Multi-head attention-based U-Nets for predicting protein domain
boundaries using 1D sequence features and 2D distance maps
Abstract
The information about the domain architecture of proteins is useful for
studying protein structure and function. However, accurate prediction of
protein domain boundaries (i.e., sequence regions separating two
domains) from sequence remains a significant challenge. In this work, we
develop a deep learning method based on multi-head U-Nets (called
DistDom) to predict protein domain boundaries utilizing 1D sequence
features and predicted 2D inter-residue distance map as input. The 1D
features contain the evolutionary and physicochemical information of
protein sequences, whereas the 2D distance map includes the structural
information of proteins that was rarely used in domain boundary
prediction before.
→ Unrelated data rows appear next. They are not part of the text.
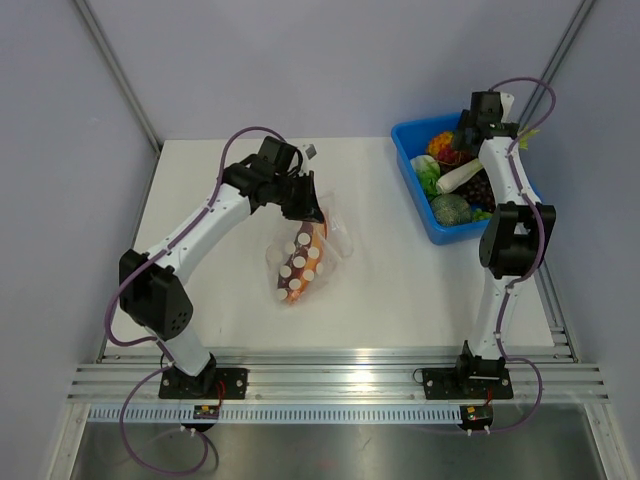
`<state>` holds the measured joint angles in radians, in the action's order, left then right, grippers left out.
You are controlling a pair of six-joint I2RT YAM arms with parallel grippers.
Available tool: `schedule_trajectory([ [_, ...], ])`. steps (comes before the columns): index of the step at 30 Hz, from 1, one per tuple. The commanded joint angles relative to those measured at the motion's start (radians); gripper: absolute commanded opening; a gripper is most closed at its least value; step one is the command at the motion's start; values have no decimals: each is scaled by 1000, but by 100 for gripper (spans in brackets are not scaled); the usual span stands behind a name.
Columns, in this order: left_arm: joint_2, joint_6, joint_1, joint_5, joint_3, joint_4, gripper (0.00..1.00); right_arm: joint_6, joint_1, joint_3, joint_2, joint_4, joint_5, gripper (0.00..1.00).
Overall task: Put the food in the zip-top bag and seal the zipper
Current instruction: Adjust the fake vegetable in the bin.
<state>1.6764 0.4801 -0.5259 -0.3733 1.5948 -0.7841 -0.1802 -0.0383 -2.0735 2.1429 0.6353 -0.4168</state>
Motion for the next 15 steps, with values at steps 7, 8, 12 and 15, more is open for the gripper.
schedule_trajectory([
  [7,-24,9,-13,-24,4,43,0,-148,-51,59,-57,15,197,99],
  [8,-21,11,-11,-23,5,43,0,-159,-58,88,-73,-2,211,100],
  [12,-17,15,-11,-35,2,55,0,-229,-121,318,-195,-211,462,98],
  [15,-6,23,-16,-47,5,65,0,-258,-170,340,-224,-224,550,96],
])
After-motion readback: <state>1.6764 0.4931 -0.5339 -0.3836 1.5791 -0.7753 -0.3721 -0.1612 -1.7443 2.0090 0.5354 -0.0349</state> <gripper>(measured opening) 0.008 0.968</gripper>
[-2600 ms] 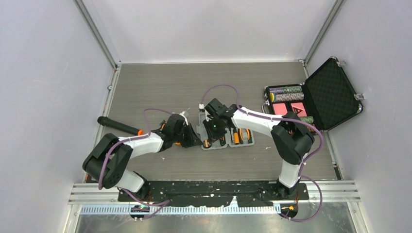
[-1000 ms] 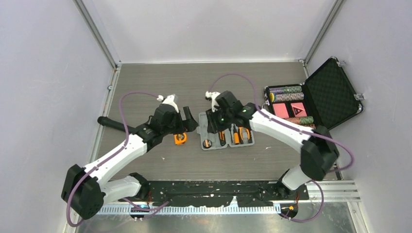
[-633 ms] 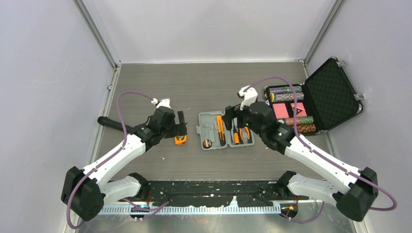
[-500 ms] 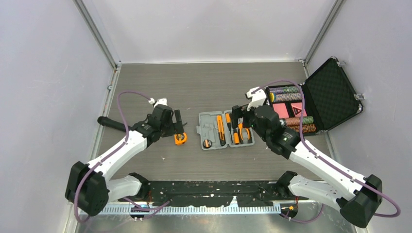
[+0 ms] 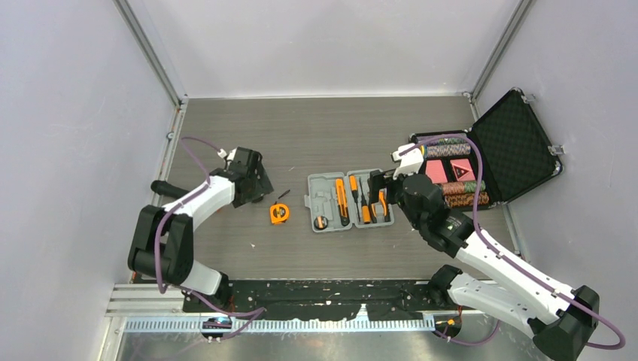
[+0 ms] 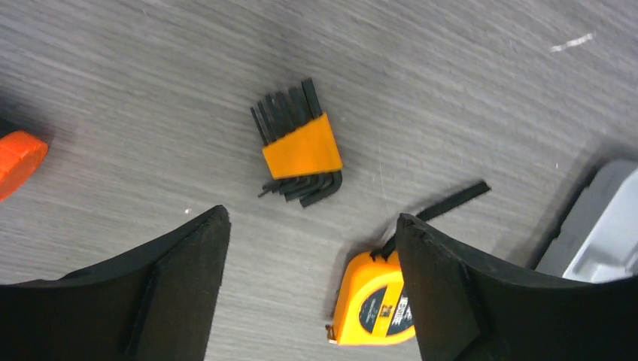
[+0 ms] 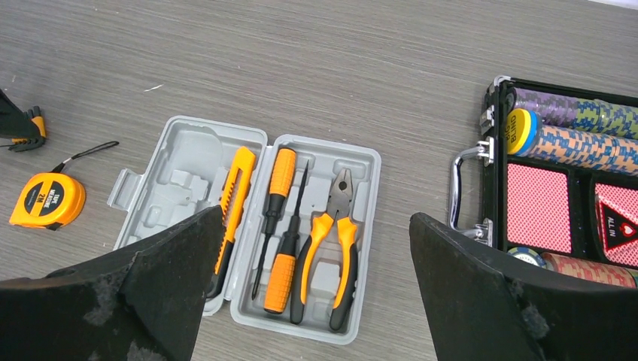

The 1D and 2D features are processed by the 1D and 2D
U-Nets respectively to generate hidden features. The hidden features are
then used by the multi-head attention to predict the probability of each
residue of a protein being in a domain boundary, leveraging both local
and global information in the features. The residue-level domain
boundary predictions can be used to classify proteins as single-domain
or multi-domain proteins. It classifies the CASP14 single-domain and
multi-domain targets at the accuracy of 72.7%, 8.02% more accurate
than the state-of-the-art method. Tested on the CASP14 multi-domain
protein targets with expert annotated domain boundaries, the average
per-target F1 measure score of the domain boundary prediction by DistDom
is 0.241, 18.72% higher than the state-of-the-art method.